* **What to do**
When you have read the listing, copy all of it without any change.

* **Data shown**
^^^^^^^^^^^^^^^^

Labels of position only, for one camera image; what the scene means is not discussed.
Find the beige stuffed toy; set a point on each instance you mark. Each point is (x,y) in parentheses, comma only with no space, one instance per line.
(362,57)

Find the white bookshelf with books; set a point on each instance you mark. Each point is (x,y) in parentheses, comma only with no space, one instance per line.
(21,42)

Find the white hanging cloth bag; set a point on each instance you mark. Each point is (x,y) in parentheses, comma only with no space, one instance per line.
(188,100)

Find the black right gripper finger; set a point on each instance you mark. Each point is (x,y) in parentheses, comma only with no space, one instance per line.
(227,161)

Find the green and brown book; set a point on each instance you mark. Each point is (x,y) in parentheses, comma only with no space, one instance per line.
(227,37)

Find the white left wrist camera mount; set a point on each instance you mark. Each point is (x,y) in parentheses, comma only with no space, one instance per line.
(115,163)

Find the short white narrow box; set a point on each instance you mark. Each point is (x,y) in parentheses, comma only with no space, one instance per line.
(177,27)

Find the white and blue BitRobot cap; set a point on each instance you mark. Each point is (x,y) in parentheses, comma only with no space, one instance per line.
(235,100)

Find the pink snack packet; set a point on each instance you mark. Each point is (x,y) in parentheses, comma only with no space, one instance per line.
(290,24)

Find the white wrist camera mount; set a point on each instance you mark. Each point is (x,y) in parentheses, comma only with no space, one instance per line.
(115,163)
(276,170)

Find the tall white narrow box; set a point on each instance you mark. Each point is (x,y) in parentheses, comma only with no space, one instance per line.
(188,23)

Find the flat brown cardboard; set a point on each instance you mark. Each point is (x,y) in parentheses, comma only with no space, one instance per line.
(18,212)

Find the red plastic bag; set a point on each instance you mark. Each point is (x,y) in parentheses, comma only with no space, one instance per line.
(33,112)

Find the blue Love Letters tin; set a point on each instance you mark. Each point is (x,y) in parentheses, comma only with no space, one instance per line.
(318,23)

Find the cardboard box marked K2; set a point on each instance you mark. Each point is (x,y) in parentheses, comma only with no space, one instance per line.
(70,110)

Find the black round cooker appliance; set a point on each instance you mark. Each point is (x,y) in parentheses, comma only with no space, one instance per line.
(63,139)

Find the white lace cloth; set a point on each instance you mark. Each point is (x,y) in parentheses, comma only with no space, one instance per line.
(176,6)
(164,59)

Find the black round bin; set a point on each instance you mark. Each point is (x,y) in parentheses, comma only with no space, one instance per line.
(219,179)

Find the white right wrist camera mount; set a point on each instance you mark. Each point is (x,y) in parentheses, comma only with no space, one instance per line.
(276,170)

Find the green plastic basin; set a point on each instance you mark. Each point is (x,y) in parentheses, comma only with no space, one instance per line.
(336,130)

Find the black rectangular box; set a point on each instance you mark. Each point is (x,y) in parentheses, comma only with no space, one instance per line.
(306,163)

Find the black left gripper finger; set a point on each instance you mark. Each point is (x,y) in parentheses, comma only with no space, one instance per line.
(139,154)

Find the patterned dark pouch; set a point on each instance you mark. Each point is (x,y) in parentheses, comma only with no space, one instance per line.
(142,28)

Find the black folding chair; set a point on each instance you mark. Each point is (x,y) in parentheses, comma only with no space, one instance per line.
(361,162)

^^^^^^^^^^^^^^^^

* **Exercise solution**
Labels of position only, for one camera image; what the scene means is not discussed.
Find the beige stuffed toy; set a point on each instance you mark. Each point is (x,y) in parentheses, comma only with no space, one instance per line.
(362,57)

Find the white bookshelf with books; set a point on each instance you mark. Each point is (x,y) in parentheses, comma only with no space, one instance per line.
(21,42)

Find the white hanging cloth bag; set a point on each instance you mark. Each point is (x,y) in parentheses, comma only with no space, one instance per line.
(188,100)

Find the black right gripper finger; set a point on each instance you mark. Each point is (x,y) in parentheses, comma only with no space, one instance per line.
(227,161)

Find the green and brown book; set a point on each instance you mark. Each point is (x,y) in parentheses, comma only with no space, one instance per line.
(227,37)

Find the white left wrist camera mount; set a point on each instance you mark. Each point is (x,y) in parentheses, comma only with no space, one instance per line.
(115,163)

Find the short white narrow box; set a point on each instance you mark. Each point is (x,y) in parentheses, comma only with no space, one instance per line.
(177,27)

Find the white and blue BitRobot cap; set a point on each instance you mark. Each point is (x,y) in parentheses, comma only with no space, one instance per line.
(235,100)

Find the pink snack packet; set a point on each instance you mark. Each point is (x,y) in parentheses, comma only with no space, one instance per line.
(290,24)

Find the white wrist camera mount; set a point on each instance you mark. Each point is (x,y) in parentheses, comma only with no space, one instance per line.
(115,163)
(276,170)

Find the tall white narrow box; set a point on each instance you mark. Each point is (x,y) in parentheses, comma only with no space, one instance per line.
(188,23)

Find the flat brown cardboard; set a point on each instance you mark. Each point is (x,y) in parentheses, comma only with no space, one instance per line.
(18,212)

Find the red plastic bag; set a point on each instance you mark. Each point is (x,y) in parentheses, comma only with no space, one instance per line.
(33,112)

Find the blue Love Letters tin; set a point on each instance you mark. Each point is (x,y) in parentheses, comma only with no space, one instance per line.
(318,23)

Find the cardboard box marked K2; set a point on each instance you mark. Each point is (x,y) in parentheses, comma only with no space, one instance per line.
(70,110)

Find the black round cooker appliance; set a point on each instance you mark. Each point is (x,y) in parentheses, comma only with no space, one instance per line.
(63,139)

Find the white lace cloth; set a point on each instance you mark. Each point is (x,y) in parentheses, comma only with no space, one instance per line.
(176,6)
(164,59)

Find the black round bin; set a point on each instance you mark. Each point is (x,y) in parentheses, comma only with no space, one instance per line.
(219,179)

Find the white right wrist camera mount; set a point on each instance you mark. Each point is (x,y) in parentheses, comma only with no space, one instance per line.
(276,170)

Find the green plastic basin; set a point on each instance you mark. Each point is (x,y) in parentheses, comma only with no space, one instance per line.
(336,130)

Find the black rectangular box; set a point on each instance you mark. Each point is (x,y) in parentheses, comma only with no space, one instance per line.
(306,163)

Find the black left gripper finger; set a point on each instance you mark. Each point is (x,y) in parentheses, comma only with no space, one instance per line.
(139,154)

Find the patterned dark pouch; set a point on each instance you mark. Each point is (x,y) in parentheses, comma only with no space, one instance per line.
(142,28)

Find the black folding chair; set a point on each instance you mark. Each point is (x,y) in parentheses, comma only with no space, one instance per line.
(361,162)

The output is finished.